◆ What the task requires ◆
Write out, unaltered, each line from the top of the records below down to the line where "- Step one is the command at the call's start" appears, that line included.

◆ Extracted data ◆
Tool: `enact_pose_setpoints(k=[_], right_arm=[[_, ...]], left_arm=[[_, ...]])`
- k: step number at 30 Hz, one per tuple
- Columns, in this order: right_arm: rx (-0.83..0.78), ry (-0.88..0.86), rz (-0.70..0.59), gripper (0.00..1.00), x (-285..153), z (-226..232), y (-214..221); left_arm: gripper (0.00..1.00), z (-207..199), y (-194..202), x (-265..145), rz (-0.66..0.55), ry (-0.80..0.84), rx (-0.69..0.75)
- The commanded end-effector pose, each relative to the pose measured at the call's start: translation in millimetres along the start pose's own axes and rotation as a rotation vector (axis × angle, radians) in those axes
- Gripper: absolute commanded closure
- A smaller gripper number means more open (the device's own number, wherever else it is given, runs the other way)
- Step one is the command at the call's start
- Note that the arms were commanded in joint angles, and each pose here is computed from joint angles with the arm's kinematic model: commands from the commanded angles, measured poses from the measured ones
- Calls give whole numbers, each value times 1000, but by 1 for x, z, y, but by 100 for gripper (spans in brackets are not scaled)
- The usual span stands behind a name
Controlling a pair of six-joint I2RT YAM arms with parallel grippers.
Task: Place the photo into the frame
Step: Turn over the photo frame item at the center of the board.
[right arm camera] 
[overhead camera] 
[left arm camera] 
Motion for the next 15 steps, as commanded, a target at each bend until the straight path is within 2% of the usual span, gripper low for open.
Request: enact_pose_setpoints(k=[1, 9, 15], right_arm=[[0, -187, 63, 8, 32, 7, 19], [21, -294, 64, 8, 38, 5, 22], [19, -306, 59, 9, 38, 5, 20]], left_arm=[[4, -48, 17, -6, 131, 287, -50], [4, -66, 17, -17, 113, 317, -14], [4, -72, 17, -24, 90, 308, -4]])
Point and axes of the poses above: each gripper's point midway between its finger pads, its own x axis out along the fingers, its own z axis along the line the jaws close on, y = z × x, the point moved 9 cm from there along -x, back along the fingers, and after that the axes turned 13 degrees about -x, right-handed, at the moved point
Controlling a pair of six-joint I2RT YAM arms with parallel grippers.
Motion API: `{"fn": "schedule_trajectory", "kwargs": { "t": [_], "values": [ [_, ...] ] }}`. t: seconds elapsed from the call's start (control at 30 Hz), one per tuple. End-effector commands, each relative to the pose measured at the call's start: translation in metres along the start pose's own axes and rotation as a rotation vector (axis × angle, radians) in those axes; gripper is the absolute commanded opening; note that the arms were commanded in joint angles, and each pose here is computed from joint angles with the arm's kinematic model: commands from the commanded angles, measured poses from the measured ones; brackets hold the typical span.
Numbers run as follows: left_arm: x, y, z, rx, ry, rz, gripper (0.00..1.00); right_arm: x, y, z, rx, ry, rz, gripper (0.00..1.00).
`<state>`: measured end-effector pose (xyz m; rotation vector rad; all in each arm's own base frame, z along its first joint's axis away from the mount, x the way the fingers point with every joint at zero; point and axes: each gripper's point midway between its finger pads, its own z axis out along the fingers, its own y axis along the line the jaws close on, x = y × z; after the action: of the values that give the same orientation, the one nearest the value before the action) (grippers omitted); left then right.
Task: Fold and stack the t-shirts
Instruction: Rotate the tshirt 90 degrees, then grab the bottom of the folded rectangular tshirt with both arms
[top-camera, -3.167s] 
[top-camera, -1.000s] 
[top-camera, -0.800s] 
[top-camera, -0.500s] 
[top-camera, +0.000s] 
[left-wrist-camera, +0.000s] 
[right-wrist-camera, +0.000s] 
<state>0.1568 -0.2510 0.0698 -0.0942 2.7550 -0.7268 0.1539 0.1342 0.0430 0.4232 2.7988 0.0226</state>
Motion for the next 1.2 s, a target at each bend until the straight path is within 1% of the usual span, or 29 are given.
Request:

◆ Reply ◆
Tool: `enact_pose_setpoints(k=[_], right_arm=[[_, ...]], left_arm=[[_, ...]])`
- k: step number at 30 Hz, one per tuple
- Columns, in this order: right_arm: rx (-0.83..0.78), ry (-0.88..0.86), rz (-0.70..0.59), gripper (0.00..1.00), x (-285..153), z (-226..232), y (-214..221); left_arm: gripper (0.00..1.00), z (-207..199), y (-194..202), x (-265..145), rz (-0.66..0.55), ry (-0.80..0.84), rx (-0.69..0.75)
- The commanded end-effector pose, each relative to the pose measured at the call's start: translation in millimetres along the start pose's own axes and rotation as a rotation vector (axis × angle, radians) in those axes
- Gripper: absolute commanded closure
- A smaller gripper number means more open (the device's own number, wherever else it is given, runs the other way)
- Step one is the command at the call's start

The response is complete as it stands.